Shibata Zenshin (1807-1891), Corvi al tramonto, 1888.

allora.

prima di luglio van Gogh.

campo di grano maturo che arde.

sole di mezzogiorno.

allora.

cuore che duole che duole.

grano van Gogh.

sulla tela.

creste di grano traboccano. traboccano

si raccolgono. cosa

da fracassare con sale di rocca

     (sentiero di castagni che devìa)

in cerchi stridendo gracchiando levandosi a volo

     gracchiano gracchiano corvi che si

     avvicinano rapidi.

rintocco d’amore.

profezia di morte.

allora.

pomeriggio di luglio.

ma non c’è pomeriggio per van Gogh.

allora. il cielo alto si spacca.

musica yaksha fermenta spettrale.

acceca brilla avanzando.

blu fondo sole.

 

Kusano Shinpei

(1903-1988)

 

Traduzione di Cid Corman, Kamaike Susumu, M. Datini jr.

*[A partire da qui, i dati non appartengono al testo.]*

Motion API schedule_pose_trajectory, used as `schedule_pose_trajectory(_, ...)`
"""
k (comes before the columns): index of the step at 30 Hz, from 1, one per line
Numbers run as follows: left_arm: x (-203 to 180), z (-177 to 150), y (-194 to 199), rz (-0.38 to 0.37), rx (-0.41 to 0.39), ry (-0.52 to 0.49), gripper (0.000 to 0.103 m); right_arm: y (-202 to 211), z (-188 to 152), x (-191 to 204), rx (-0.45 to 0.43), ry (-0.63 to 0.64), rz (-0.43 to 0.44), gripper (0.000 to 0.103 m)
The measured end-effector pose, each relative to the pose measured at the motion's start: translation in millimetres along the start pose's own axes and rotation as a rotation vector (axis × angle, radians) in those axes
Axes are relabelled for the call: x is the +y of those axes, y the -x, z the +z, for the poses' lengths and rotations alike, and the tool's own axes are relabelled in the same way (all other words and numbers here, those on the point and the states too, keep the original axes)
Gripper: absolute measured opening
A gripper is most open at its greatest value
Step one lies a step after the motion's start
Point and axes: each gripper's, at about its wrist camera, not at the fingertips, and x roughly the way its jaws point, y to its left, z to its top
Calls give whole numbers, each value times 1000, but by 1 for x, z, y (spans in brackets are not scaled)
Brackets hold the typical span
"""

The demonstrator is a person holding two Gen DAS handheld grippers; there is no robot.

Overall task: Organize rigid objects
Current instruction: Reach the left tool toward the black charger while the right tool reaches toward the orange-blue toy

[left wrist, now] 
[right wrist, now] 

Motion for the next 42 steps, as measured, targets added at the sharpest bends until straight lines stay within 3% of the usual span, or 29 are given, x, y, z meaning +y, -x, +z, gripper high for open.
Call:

Da: Kusano Shinpei, Rane e altre cose, a cura di Cid Corman, Parma, Guanda, 1969, p. 56.

🐸🐸🐸

Scelto da Roberto Sanesi (1930-2001) per la storica collana delle Piccole fenici di Guanda, una delle prime case editrici italiane a impegnarsi nella diffusione della poesia, Kusano Shinpei resta ancora un poeta giapponese sconosciuto ai più.